The resident must be present in the ICU when the patient arrives from the operating room to be signed by the anesthesiologist and the cardiac surgery team. During this phase, ICU nurses will transfer the patient to the ICU monitors and check all lines and fluids. The nurse will then perform the initial hemodynamic settings. The respiratory technician will place the patient on a ventilator.

Intensive care patients are closely monitored and are often intubated and mechanically ventilated. Therefore, the possibility of cardiac arrest is most likely signalled by monitoring alarm devices. If you are the first to be alerted to the possibility of arrest, you should immediately place your hand on the central pulse (such as the femoral or carotid pulse) for up to 10 seconds. During this time, you should also check the location of the blood vessels and observe other traces on the monitor. During cardiac arrest, not only the arterial line is not pulsating, but the Central Venous Pressure (CVP) line, pulse dosimeter monitoring, and Pulmonary Artery Pressure (PAP) monitoring will also be problems. An ECG trace similar to sinus rhythm in the absence of other monitor impulses should be considered cardiac arrest [4].

• Once the arrest is established, a person will be assigned to the ECM. This should be started immediately at 100/min while monitoring the arterial fistula to assess effectiveness. The only exception to this rule is when defibrillation or pacing is appropriate before the ECM.

• Oxygen should be increased to 100% and the airway and breathing rate checked with each course, especially to rule out pneumothorax, pneumothorax, or endotracheal tube problem.

• Defibrillators should be connected and shock administered if necessary. This person should also verify pacing and, if an emergency veinectomy is to be performed, should ensure that an internal defibrillator is available and connected at all times.

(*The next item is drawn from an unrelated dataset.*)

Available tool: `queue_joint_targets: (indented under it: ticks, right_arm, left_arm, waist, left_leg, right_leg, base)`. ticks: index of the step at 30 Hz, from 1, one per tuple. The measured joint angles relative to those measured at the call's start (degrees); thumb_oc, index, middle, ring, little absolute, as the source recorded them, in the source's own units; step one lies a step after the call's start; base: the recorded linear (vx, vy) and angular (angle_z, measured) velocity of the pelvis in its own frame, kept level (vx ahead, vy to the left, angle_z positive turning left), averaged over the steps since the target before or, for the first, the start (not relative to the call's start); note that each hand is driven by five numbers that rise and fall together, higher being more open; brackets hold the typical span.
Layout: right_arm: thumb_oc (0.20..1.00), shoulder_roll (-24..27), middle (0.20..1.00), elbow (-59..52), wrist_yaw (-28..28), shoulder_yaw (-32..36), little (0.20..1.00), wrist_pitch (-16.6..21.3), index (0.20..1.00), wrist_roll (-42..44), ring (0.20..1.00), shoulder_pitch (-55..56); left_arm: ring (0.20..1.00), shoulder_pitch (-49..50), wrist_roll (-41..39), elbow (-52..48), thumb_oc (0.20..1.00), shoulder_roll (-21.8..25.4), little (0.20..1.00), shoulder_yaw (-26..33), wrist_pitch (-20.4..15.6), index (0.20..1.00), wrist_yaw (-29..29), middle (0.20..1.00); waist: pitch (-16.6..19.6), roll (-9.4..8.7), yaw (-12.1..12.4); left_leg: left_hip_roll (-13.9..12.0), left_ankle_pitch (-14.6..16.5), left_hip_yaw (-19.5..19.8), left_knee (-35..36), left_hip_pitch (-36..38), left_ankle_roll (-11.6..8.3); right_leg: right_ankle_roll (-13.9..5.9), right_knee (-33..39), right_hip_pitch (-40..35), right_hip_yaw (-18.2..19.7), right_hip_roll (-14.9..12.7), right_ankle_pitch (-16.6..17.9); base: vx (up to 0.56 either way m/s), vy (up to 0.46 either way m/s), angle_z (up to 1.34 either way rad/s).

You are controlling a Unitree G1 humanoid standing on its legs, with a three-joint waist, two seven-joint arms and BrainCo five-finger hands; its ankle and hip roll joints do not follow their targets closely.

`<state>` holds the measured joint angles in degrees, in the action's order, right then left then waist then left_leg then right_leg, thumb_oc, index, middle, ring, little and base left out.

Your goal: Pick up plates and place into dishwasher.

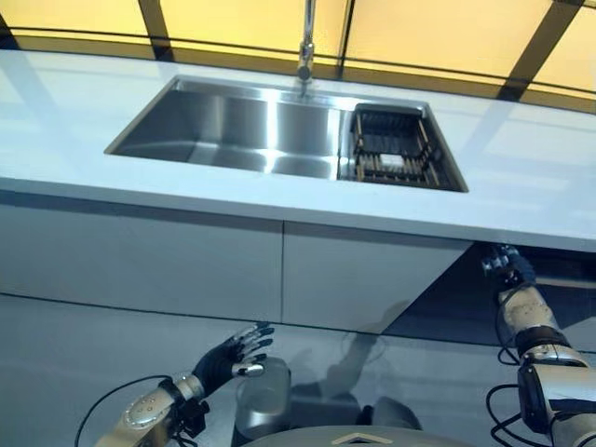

• This person stops all IVs and syringes and uses atropine, amiodarone, and other medications as needed.

Senior ICU staff coordinating peripheral operations at the patient's bedside. This includes preparing for a possible amputation as soon as an arrest warrant is issued, managing available additional staff, and calling for specialist assistance if not immediately available during the operation. Meanwhile continuously reporting progress to the team leader.

Post-resuscitation care includes multidisciplinary teamwork focused on cardiopulmonary stabilization, identification of CA Etiology, neuroprotection, and prevention of CA recurrence. Initial neurological evaluation after ROSC is clinical and is repeated frequently taking into account the presence of sedation and hypothermia. Initial neurological examination includes: GCS score (modified GCS for intubated patients), pupillary response to light, corneal reflexes, and presence of seizures. Patients who did not achieve complete neurological recovery were initially managed with hypothermic therapy. Neurological prognosis (for comatose patients) using the Brain Performance Classification (CPC) scale was performed 72 h after ROSC and repeated daily [5].

REFERENCES

Citation: Davies G (2022) Cardiac Arrest Management in the Postoperative Cardiac Surgery Patients. Cardiovasc Pharm. 11:277.

Copyright: © 2022 Davies G. This is an open access article distributed under the terms of the Creative Commons Attribution License, which permits unrestricted use, distribution, and reproduction in any medium, provided the original author and source are credited.